And what the center, center becomes is like. A learning sort of, um, a learning partner for the regions to help them learn with and from each other. So the center switches from sort of the, the doer, two to a facilitator of. [00:31:00] There's a whole lot of structural change that needs to happen to enable that to happen and also cultural change.

And so they engaged us as a learning partner to support them, the the people in central government to work out what do we need to be shifting, both in terms of the stuff we can see as well as the mindsets. All the stuff I was talking about before.

Speaker 3: Yeah. And

Thea Snow: one of the things that we did in that program.

As we encouraged them, they were talk, one of the sort of sticking points was the sort of senior sponsorship of the model. So they were struggling to get people to come to meetings. Mm-hmm. When people came to meetings, they weren't really engaging and we were talking about, you know, what, what can we do about that?

And what those meetings were called were like, you know, dd, they had some incredibly long acronym, they were called steering committee meetings. And because of the name of the meeting. All of these assumptions followed around what that meeting needed to look like and needed to have a certain type of agenda, [00:32:00] certain type of papers prepared for it, and needed to be conducted in a certain way and held for a certain period of time.

And we said, what if you didn't call it a steering committee? What if you called it a stewardship group? And what if you didn't call it a meeting? What if you called it a workshop? What would that enable you to do?

Speaker 3: Yeah.

Thea Snow: Just by changing language from. Missing,

Speaker 3: you know,

Thea Snow: DDG steering committee meeting to stewardship group workshop.

It just freed their minds to say, oh, well maybe we don't need an agenda that looks like this. Yeah. And maybe we don't need a whole lot of papers and maybe we can make it shorter than that. And, and, and actually ask people to show up differently. And they still talk about that shift in language as being such a powerful enabler of them, the team, to reimagine how they were gonna host and sort of structure those.

Those gatherings, those meetings.
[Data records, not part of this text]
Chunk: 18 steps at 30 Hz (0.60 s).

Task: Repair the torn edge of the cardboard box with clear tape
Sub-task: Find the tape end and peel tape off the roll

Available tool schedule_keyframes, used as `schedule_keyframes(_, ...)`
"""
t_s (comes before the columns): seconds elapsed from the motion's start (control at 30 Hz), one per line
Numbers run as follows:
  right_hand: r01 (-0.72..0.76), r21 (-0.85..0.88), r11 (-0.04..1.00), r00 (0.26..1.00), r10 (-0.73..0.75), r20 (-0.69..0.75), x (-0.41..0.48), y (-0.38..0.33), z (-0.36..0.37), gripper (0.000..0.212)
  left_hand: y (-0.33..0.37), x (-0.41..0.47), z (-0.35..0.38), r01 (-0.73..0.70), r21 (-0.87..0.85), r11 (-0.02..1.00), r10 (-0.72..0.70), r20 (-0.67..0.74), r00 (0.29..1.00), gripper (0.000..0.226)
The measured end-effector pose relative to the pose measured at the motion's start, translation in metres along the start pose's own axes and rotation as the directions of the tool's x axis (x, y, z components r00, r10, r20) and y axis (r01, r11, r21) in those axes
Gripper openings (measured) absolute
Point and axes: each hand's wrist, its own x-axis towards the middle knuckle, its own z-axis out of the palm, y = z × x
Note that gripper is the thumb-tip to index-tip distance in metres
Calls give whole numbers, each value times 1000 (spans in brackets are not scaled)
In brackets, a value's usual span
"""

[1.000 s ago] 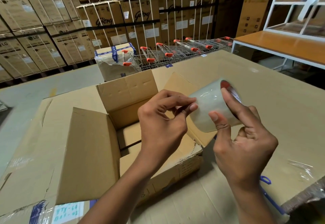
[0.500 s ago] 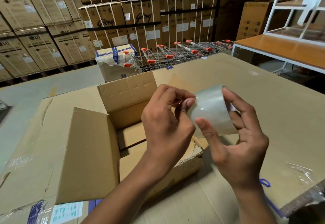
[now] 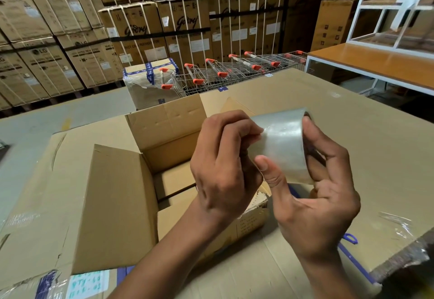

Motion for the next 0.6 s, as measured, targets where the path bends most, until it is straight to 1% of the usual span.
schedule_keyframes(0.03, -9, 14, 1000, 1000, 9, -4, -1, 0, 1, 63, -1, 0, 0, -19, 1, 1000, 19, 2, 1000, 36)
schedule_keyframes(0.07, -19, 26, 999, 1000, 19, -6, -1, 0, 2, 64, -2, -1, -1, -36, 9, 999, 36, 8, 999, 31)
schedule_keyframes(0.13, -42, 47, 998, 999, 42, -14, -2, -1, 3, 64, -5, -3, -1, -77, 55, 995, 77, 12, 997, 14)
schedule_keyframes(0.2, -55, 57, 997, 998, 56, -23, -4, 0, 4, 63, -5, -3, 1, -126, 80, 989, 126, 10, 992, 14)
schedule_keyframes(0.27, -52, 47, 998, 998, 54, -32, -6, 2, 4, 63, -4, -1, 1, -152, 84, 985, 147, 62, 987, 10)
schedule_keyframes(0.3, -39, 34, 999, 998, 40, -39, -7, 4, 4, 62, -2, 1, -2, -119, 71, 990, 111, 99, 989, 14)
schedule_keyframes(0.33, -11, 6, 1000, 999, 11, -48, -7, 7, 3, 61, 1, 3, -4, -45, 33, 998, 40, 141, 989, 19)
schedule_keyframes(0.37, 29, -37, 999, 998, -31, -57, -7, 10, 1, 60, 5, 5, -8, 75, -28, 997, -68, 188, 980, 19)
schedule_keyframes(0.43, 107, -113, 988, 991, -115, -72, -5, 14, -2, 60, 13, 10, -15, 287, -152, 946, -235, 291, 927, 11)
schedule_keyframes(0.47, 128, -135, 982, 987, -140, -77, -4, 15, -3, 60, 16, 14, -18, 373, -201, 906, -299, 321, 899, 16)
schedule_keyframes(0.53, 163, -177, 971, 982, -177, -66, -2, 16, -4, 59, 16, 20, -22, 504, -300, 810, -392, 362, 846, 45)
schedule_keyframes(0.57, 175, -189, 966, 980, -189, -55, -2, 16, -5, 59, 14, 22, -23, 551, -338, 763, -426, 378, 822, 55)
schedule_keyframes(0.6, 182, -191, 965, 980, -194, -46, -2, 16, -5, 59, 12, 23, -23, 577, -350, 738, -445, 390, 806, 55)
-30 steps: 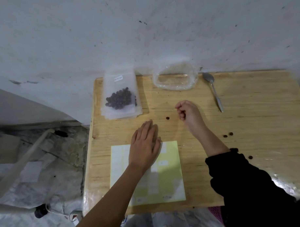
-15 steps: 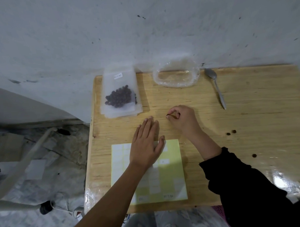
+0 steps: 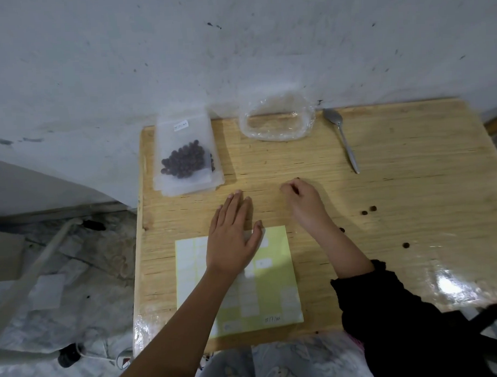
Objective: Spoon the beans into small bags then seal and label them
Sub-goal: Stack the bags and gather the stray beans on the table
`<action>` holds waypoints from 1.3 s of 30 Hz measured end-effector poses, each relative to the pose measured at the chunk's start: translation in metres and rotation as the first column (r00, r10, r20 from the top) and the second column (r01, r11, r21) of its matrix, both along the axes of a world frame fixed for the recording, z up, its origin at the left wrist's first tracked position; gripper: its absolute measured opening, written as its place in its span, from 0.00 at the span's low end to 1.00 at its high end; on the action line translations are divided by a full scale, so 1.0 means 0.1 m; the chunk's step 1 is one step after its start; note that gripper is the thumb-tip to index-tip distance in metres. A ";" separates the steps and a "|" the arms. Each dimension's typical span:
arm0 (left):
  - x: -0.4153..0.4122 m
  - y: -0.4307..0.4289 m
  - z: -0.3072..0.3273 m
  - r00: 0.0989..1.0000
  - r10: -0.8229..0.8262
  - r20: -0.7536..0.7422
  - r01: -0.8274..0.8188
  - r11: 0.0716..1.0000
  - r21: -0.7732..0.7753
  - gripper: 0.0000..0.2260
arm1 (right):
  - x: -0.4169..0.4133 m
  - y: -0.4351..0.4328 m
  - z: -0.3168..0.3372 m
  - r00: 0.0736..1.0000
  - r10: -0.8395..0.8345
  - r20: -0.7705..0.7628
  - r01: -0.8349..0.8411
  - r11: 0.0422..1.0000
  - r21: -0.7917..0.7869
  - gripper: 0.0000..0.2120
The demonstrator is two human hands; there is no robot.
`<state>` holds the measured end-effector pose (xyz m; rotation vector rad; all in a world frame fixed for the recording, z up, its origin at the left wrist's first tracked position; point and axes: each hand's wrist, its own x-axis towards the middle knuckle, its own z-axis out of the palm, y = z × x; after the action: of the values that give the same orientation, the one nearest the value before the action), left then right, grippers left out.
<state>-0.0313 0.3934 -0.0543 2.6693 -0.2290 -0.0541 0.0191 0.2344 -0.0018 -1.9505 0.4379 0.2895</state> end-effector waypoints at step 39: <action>0.26 -0.43 0.05 0.997 -0.041 -0.062 0.050 0.987 0.150 0.35 | 0.17 -0.68 0.10 0.848 -0.475 -0.234 0.517 0.647 0.560 0.10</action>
<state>-0.0053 0.3500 -0.0496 2.8085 -0.2769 -0.1703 0.0360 0.1663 0.0079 -1.1233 0.8000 0.1084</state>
And it also enabled people to show up differently. 'cause they were curious. All of a sudden it's like, what's this a stewardship group workshop? I don't know what that is. So [00:33:00] all of those patterns and assumptions around, I know what this is, I know how to be, I know how I, you know, how I relate and engage in these contexts was disrupted just by choosing different, you know, a different way of describing the, the, the coming together of people.

Gerry Scullion: Yeah, I love it. Hope you didn't mind me looking over my shoulder. There it is. Literally lashing rain here in Dublin at the moment. Oh wow. The window is closed. My mic, it's just like there's a thunderstorm but it suppresses the noise. Um, you don't mind me saying this. You're really smart. Okay. And I know a lot of people would be nodding along.

Did you study law or like how did you enter into this world, um, of having so many? Uh, you know, I'm hearing different lenses being used when you're speaking and you're moving through the different layers from language all the way through to policy. And there's people out there I know who studying design, [00:34:00] um, and they, they, they listen to, you know.

The stuff that we're speaking about here, and they, they'd love to work in that space.

Speaker 3: Yeah.

Gerry Scullion: I'd love to understand your stepping stone of, of how you gotta, where you're, and again, I wasn't being patronizing or condescend, you're, you're like, the stuff that you're, you're, you're speaking about here, you're distilling it down a really accessible, um, way of understanding it.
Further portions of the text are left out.